_Data records_

---

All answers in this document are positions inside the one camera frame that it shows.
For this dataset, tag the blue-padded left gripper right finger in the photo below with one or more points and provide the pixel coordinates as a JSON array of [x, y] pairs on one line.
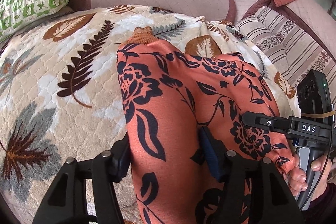
[[252, 192]]

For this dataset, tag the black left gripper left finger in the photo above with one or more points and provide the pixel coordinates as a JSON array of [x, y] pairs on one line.
[[83, 191]]

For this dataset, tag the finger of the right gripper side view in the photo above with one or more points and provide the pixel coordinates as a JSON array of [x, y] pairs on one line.
[[267, 123]]

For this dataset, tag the orange black floral garment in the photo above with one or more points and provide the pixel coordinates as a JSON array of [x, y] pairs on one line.
[[167, 95]]

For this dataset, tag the person's right hand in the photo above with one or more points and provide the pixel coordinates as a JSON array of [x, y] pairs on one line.
[[297, 177]]

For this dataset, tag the striped floral pillow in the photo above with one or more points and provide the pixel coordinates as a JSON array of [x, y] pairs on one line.
[[289, 48]]

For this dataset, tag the leaf-patterned beige blanket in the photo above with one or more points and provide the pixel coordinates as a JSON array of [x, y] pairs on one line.
[[60, 94]]

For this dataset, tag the pink quilted cover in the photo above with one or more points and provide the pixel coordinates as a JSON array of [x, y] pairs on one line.
[[307, 14]]

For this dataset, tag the black tracker camera box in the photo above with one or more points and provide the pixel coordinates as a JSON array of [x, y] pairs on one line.
[[314, 97]]

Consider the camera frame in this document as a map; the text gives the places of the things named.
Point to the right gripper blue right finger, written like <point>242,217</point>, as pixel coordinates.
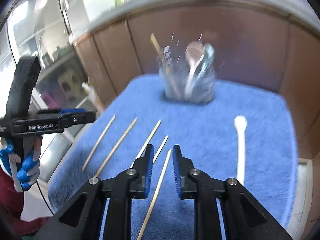
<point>178,163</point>

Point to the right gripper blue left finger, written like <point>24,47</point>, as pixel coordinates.
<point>146,173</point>

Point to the wooden chopstick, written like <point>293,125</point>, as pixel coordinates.
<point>166,66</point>
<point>152,133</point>
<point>98,142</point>
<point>160,148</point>
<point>155,195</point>
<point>114,148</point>

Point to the white plastic fork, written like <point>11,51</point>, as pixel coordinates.
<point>240,124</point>

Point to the pink white ceramic spoon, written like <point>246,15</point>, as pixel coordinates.
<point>194,54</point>

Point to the blue gloved left hand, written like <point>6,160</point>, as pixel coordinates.
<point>26,171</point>

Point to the beige plastic stool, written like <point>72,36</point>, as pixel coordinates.
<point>70,84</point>

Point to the blue towel mat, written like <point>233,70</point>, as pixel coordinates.
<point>205,134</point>

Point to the clear utensil holder with rack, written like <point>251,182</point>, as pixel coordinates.
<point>187,70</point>

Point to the sliding glass door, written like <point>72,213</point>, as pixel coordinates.
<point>37,28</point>

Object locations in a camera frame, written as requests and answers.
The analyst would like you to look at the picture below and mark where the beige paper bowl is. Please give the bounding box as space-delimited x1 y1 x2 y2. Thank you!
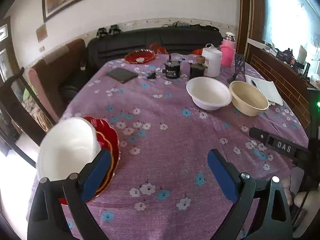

---

_Task goal_
Scan the material and collect every line that contains "answers".

_Answer_
All answers in this document are positions inside the one camera frame that it shows.
Object locations in a camera frame, written as requests and answers.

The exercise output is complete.